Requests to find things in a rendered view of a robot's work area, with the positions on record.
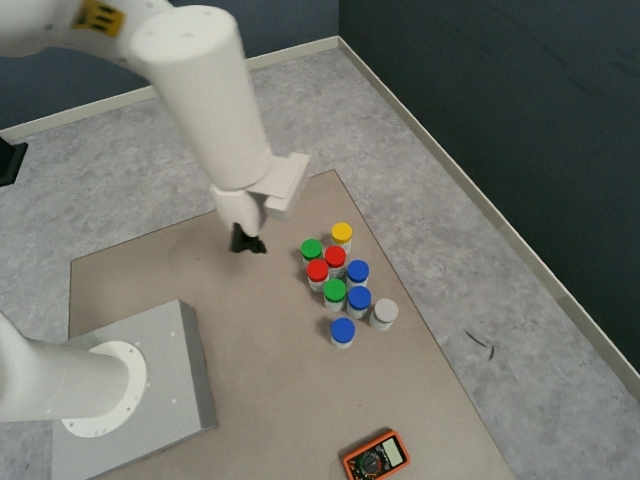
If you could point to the red-capped bottle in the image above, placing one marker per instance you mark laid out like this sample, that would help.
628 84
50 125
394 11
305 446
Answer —
318 275
335 257

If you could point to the glass bottle with blue cap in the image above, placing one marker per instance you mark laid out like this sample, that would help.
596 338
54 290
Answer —
343 330
357 273
359 299

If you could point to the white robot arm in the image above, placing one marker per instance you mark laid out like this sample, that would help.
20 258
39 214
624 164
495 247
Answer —
196 57

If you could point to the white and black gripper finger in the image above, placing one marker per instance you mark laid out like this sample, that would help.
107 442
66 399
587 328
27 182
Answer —
242 241

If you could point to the clear glass bottle with yellow cap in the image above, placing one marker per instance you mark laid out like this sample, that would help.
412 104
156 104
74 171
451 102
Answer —
341 236

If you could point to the green-capped bottle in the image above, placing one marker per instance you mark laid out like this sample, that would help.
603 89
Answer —
311 249
334 292

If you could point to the glass bottle with grey cap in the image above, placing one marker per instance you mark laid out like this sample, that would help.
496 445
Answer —
384 312

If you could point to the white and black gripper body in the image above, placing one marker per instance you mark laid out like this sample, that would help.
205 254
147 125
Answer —
244 206

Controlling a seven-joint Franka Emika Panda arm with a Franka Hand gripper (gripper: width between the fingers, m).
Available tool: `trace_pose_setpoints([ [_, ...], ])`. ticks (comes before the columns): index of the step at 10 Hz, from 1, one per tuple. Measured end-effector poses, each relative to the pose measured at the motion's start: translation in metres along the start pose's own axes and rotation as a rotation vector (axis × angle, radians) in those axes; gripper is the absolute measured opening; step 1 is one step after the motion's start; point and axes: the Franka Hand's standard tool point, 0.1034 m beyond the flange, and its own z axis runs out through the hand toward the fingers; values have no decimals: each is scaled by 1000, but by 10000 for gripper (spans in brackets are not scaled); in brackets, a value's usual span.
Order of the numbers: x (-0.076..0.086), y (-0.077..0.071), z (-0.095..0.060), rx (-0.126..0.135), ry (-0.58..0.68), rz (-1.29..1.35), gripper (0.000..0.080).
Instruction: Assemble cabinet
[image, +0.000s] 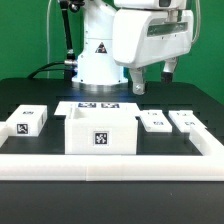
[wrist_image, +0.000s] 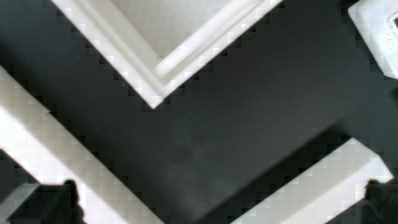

**REQUIRED WORK:** Leave out the pictures and give the rest of the records again exactly.

**SOLUTION TO THE PROBLEM:**
Requests to find things in a rendered view of a robot's work area, with the positions on record.
If you could point to the red-capped bottle in the image above, placing one marker per instance you mark laid out like this sample, that would help.
628 84
50 125
394 11
305 446
Answer —
318 275
335 257

If you could point to the glass bottle with blue cap in the image above, placing one marker per instance you mark laid out like this sample, that would help.
596 338
54 290
Answer —
343 330
357 273
359 299

If you could point to the white robot arm in the image above, placing one marker per instance you mark laid out like this sample, that would help.
20 258
39 214
624 164
495 247
Answer —
196 57

If you could point to the white and black gripper finger in the image above, placing one marker per instance you mark laid out like this sample, that would help.
107 442
66 399
587 328
27 182
Answer —
242 241

If you could point to the clear glass bottle with yellow cap in the image above, placing one marker per instance you mark laid out like this sample, that would help.
412 104
156 104
74 171
451 102
Answer —
341 236

If you could point to the green-capped bottle in the image above, placing one marker per instance you mark laid out like this sample, that would help.
603 89
Answer —
311 249
334 292

If you could point to the glass bottle with grey cap in the image above, placing one marker per instance you mark laid out like this sample, that would help.
496 445
Answer —
384 312

If you could point to the white and black gripper body in the image above, placing one marker per instance you mark laid out like this sample, that would help.
205 254
147 125
Answer —
244 206

Controlling a seven-joint Franka Emika Panda arm with a Franka Hand gripper (gripper: width between the fingers, m).
Available tool: `trace_pose_setpoints([ [_, ...], ])`. ticks (comes before the columns): index of the step at 10 Hz, from 1, one per tuple. Measured end-effector poses, each relative to the pose measured at the motion's start: translation in metres along the start pose's own axes and rotation as a rotation vector (axis × angle, radians) in those axes; gripper is the absolute measured opening; step 1 is one step after the motion's start; point and axes: the Franka Hand's standard tool point, 0.1034 m beyond the flange, and its own z axis runs out through the hand toward the fingers; values have no decimals: each is scaled by 1000, but by 10000 for gripper (spans in brackets are not scaled); in brackets, a value's usual span.
Order of the numbers: x (-0.076..0.086), y (-0.077..0.071), z (-0.095..0.060), rx (-0.126..0.135), ry (-0.58..0.68), rz (-1.29..1.35), gripper (0.000..0.080).
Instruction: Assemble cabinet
[image, +0.000s] 
[wrist_image, +0.000s] 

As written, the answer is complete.